TASK DETAILS.
Could you write out the lines below exactly, beginning with the first and finishing with the one that contains "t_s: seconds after"?

====

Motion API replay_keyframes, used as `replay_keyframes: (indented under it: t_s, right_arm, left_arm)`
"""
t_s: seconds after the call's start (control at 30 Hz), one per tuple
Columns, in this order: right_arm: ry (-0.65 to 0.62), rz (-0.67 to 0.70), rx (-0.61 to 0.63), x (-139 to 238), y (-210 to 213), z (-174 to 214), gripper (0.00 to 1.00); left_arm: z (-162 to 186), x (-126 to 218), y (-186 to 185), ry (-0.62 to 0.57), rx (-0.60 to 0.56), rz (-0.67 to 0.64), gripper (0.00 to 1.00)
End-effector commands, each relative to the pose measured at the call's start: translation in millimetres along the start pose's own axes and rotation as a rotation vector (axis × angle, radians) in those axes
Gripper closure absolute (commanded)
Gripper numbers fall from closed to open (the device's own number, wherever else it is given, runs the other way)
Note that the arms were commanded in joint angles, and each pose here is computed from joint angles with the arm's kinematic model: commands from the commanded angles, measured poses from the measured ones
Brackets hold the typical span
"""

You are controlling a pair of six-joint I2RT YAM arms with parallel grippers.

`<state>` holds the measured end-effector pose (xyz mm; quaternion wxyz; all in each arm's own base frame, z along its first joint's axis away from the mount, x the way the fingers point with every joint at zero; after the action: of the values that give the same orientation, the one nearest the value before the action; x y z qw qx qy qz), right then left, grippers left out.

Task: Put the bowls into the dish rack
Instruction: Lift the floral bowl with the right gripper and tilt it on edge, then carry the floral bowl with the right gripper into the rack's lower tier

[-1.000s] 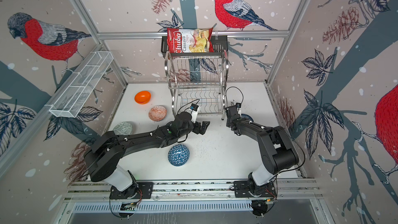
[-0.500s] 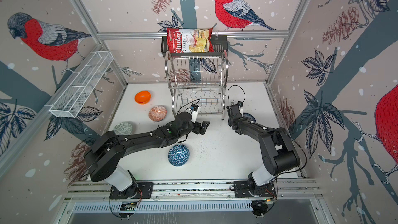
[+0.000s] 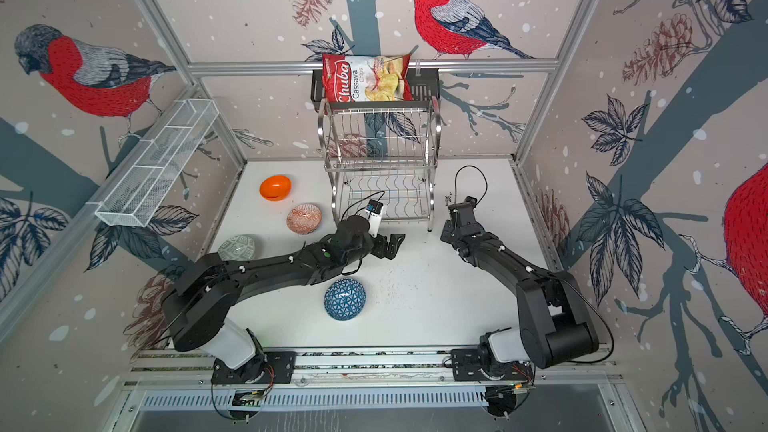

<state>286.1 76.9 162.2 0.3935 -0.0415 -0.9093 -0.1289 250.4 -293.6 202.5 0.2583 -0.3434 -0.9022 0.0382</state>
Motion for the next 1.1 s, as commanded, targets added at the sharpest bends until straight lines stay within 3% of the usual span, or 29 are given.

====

WRITTEN RESPONSE.
Motion API replay_keyframes, used as `replay_keyframes: (indented under it: t_s, right_arm, left_arm)`
"""
t_s: seconds after the call's start (control at 30 Hz), one per tuple

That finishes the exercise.